◆ **TASK INSTRUCTIONS**: Produce as output only the lines below starting at the line with "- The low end" and continuing through the line with "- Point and", each one exactly as written.

◆ **DATASET EXCERPTS**:
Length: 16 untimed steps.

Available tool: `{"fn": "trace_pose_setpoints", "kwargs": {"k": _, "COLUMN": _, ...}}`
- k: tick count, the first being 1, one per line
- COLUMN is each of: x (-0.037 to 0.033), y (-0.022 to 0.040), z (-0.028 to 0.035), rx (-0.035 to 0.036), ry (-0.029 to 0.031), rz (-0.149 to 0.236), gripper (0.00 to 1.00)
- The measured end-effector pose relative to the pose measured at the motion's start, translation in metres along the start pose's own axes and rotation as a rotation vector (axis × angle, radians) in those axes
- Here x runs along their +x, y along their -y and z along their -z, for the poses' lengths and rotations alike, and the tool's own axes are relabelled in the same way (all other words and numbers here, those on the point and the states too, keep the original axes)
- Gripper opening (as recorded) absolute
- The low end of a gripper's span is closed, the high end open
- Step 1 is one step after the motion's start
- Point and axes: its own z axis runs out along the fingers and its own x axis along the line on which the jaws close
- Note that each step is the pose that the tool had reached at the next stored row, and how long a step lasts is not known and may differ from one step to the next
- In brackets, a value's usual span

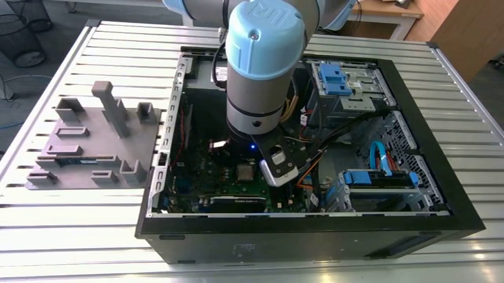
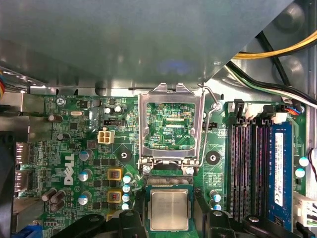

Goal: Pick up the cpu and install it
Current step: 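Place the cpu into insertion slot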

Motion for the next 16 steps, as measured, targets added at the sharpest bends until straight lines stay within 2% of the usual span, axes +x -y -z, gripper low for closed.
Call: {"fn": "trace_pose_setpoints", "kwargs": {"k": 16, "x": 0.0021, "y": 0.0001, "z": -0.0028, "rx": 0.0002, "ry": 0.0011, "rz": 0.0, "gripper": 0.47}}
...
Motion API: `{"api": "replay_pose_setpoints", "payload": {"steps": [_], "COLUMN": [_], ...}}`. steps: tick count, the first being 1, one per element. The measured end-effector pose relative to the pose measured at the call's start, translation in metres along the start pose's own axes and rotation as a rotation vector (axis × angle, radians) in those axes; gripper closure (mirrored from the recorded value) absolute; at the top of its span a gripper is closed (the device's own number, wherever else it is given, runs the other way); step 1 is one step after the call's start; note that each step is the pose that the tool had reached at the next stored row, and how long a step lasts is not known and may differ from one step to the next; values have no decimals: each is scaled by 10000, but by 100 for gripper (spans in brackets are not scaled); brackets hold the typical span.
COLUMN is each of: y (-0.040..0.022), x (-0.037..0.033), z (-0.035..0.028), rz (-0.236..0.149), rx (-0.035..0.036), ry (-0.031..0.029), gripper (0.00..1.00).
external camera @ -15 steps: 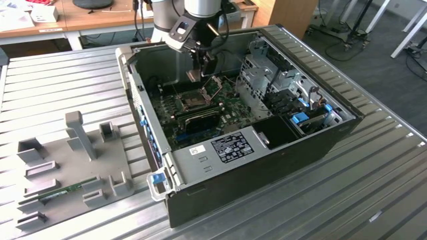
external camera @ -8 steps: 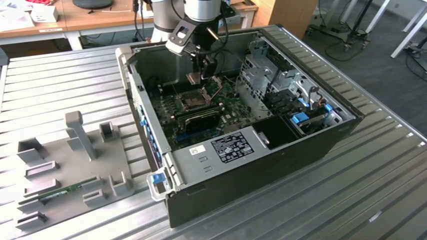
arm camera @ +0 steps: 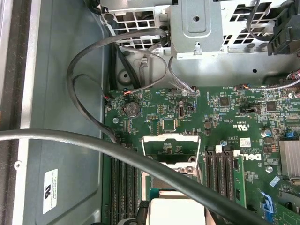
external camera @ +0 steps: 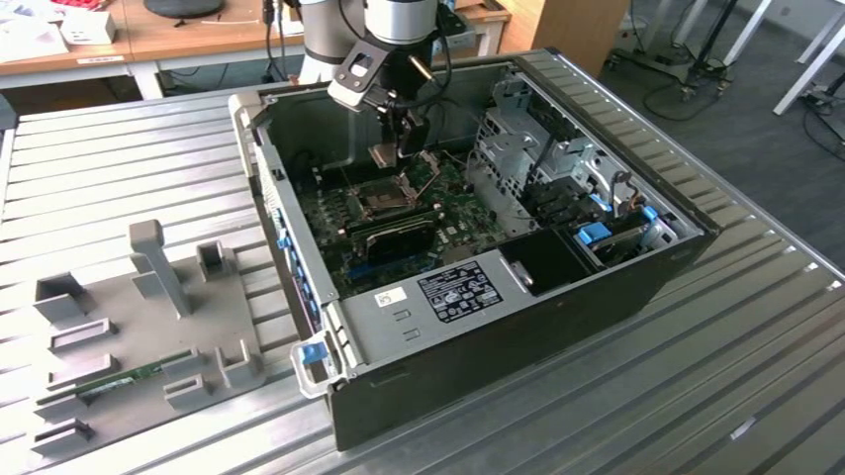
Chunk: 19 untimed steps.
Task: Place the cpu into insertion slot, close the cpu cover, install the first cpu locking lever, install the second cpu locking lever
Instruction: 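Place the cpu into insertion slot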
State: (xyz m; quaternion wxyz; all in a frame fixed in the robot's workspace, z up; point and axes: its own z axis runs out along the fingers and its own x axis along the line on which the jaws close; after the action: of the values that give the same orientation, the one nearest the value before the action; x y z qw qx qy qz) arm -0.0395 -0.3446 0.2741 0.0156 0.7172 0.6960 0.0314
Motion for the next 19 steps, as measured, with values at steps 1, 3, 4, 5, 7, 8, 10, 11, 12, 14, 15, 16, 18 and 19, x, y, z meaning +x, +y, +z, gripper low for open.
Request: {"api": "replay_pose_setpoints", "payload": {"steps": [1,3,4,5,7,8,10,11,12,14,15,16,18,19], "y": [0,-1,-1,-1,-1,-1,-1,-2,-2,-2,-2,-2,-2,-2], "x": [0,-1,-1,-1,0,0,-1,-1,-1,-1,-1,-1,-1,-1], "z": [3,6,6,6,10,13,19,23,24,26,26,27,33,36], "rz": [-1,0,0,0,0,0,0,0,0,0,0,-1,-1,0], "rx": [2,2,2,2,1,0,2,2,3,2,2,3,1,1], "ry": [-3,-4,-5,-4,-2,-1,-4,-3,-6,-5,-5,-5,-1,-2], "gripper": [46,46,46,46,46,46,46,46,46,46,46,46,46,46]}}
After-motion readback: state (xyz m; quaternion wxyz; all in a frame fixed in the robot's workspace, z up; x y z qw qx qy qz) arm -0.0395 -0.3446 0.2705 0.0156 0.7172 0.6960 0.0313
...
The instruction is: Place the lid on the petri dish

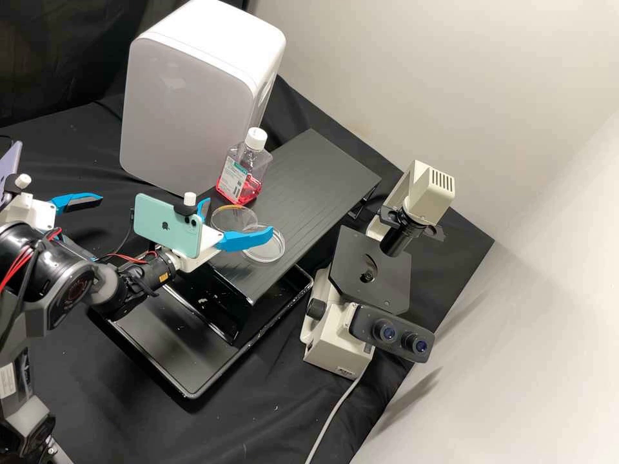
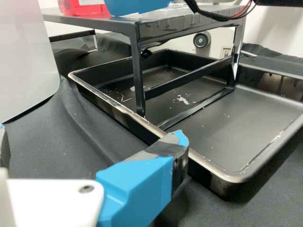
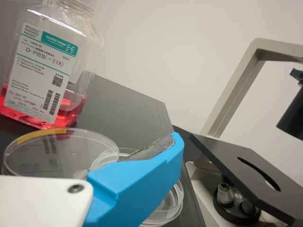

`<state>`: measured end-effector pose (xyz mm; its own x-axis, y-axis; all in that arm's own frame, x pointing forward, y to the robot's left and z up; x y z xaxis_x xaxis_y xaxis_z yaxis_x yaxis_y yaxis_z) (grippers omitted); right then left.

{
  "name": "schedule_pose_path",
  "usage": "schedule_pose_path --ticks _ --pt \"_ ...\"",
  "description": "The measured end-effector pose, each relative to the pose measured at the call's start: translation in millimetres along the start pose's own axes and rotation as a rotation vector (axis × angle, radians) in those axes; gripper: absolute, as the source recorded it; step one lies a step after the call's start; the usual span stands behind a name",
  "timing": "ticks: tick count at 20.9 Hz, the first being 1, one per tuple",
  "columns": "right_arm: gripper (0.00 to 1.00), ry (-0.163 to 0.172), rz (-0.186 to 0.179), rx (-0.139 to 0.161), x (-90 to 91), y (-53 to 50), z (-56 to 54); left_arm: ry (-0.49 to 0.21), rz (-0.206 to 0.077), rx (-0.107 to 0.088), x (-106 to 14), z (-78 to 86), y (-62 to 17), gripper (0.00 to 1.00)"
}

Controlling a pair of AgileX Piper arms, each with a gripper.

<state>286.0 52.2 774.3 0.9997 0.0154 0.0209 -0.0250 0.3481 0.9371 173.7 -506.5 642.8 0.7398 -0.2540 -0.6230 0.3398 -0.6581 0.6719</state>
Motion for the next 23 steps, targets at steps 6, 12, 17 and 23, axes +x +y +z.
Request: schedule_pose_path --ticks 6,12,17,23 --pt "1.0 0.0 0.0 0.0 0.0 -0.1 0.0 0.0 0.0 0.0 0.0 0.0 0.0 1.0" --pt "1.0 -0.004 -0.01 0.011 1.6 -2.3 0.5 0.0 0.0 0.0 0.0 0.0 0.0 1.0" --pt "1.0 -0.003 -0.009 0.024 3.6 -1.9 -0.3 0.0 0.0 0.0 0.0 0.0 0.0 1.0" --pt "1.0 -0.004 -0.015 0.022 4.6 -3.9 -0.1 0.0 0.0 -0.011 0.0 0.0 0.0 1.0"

◆ **EXERCISE RESULT**:
- The low end of a gripper's span is closed, the high end open
- Step 1 is one step after the motion's start
- Point and axes: its own z axis runs out along the fingers and its own x axis along the line on which the jaws close

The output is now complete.